Early on, when I started taking public health courses at Rutgers through the Edward J. Bloustein School of Planning and Public Policy, I learned about the maternal mortality crisis in the United States.

Do you know people still die in childbirth?

Do you know that the United States is the most dangerous place in the developed world to give birth?

Do you know that Black women are five times more likely to die in childbirth than white women?

Do you know that it does not even matter if you are educated, if you are financially successful or even if you are Serena Williams, Black women still disproportionately die at higher rates in childbirth?

How many Black women lose their lives in giving life? How many mothers were passed up, let down and went unheard because their skin had too much melanin?

When the publishers of Pearson put out nursing textbooks that said, “Blacks often report higher pain intensity than other cultures,” should we be surprised Black women’s cries of agony go unheard?

Or when a Black woman asks for pain medication, she is told she is “just doing it for drugs,” or she is being “aggressive"?

It is yet another manifestation of the racist, pseudoscientific idea that Black people somehow feel less pain.

James Marion Sims, the “father of modern gynecology," got his start by mutilating enslaved black women. He “operated” on them without anesthesia, perfecting his technique for vesicovaginal fistula removal, before administering the procedure to white women with anesthesia.

The American precedent to devalue the suffering of Black lives is still strong today. 

Americans did not think Black people needed anesthesia then and did not think they needed oxygen to breathe now.

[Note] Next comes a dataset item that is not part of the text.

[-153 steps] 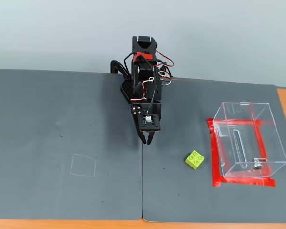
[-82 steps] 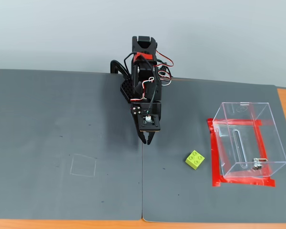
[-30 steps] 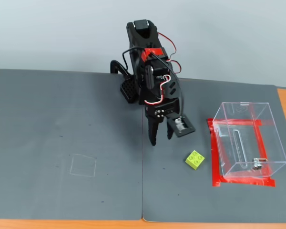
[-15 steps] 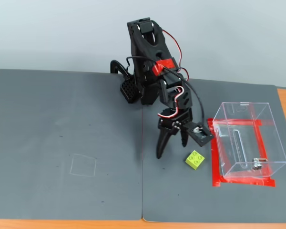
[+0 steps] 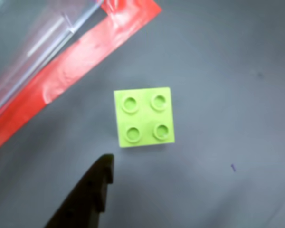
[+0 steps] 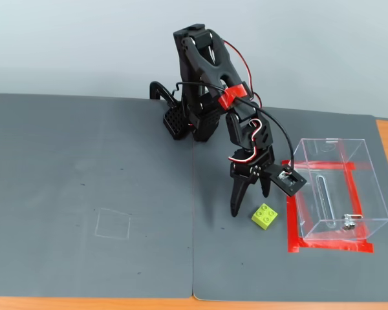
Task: Pick the green lego block and place it into the transparent box
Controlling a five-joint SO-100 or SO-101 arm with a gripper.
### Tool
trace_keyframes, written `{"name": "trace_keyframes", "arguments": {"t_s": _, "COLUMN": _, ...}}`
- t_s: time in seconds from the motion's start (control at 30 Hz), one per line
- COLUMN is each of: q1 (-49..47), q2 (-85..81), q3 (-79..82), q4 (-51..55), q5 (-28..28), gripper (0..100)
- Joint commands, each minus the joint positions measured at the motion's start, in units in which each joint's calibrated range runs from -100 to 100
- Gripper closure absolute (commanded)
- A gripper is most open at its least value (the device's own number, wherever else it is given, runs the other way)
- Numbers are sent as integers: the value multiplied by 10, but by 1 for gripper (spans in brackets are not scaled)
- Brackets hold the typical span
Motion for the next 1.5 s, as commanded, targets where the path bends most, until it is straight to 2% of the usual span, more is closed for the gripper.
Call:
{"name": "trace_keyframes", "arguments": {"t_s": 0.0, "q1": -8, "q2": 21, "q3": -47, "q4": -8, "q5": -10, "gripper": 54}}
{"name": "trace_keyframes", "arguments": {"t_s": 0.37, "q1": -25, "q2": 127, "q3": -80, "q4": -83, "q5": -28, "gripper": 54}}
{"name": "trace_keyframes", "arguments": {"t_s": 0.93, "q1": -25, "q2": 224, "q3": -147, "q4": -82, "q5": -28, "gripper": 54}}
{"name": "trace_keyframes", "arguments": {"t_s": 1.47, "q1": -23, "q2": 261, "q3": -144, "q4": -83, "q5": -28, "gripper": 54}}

Maybe that is why J&J never cared about the Black lives they swept aside for profit.

Maybe they thought it would not hurt them, to have their ovaries metastasize, to have their fertility snatched away, to lose taste and hair through rounds of chemo treatments, to miss weddings and graduations, to leave life earlier than they should have.

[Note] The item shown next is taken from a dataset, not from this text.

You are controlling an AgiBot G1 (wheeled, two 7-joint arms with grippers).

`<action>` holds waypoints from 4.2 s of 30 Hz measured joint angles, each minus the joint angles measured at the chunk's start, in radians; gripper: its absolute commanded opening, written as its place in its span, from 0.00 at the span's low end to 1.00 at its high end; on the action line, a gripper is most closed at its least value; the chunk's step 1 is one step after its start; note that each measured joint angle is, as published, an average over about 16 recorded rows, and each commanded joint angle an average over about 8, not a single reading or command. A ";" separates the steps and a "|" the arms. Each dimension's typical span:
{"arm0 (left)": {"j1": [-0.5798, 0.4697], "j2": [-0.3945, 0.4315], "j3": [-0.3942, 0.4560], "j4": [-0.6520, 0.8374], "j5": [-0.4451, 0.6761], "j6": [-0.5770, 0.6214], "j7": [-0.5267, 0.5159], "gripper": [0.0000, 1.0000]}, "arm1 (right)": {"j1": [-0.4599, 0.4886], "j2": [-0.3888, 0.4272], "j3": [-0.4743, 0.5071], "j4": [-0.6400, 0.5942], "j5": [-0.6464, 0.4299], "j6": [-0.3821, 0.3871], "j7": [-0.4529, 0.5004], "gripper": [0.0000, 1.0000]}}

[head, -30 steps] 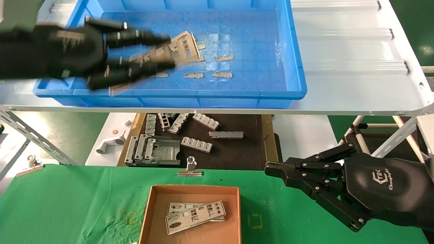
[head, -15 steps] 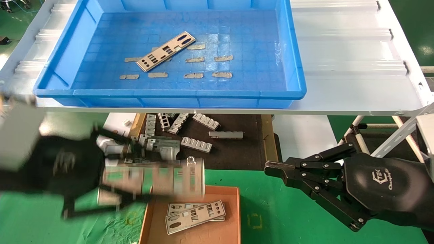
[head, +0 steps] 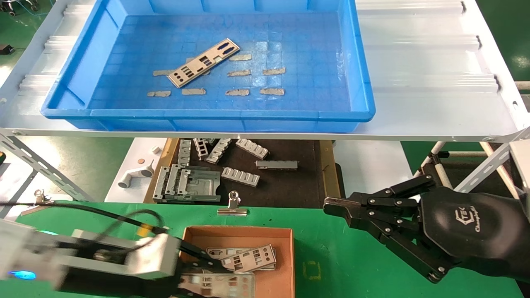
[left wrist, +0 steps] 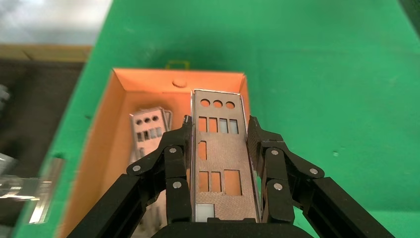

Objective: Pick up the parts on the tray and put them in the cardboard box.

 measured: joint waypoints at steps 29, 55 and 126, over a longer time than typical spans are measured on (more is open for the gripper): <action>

And for what? Talcum powder? 

All it would have taken was cornstarch, for Christ’s sake! Or just having the conscience to put a Black life above a bill. We must stand and fight for Black lives. We are defined at our best by how we treat others at our worst. We must mend these unjust health disparities and bring prosperity to all!

Johnson & Johnson. These are the people we are trusting with the development of a coronavirus disease (COVID-19) vaccine. Never forget the history of how we got here.

Anthony Ballaro is a School of Arts and Sciences senior majoring in classics and public health. His column, "Round About Town," runs on alternate Thursdays.

*Columns, cartoons and letters do not necessarily reflect the views of the Targum Publishing Company or its staff.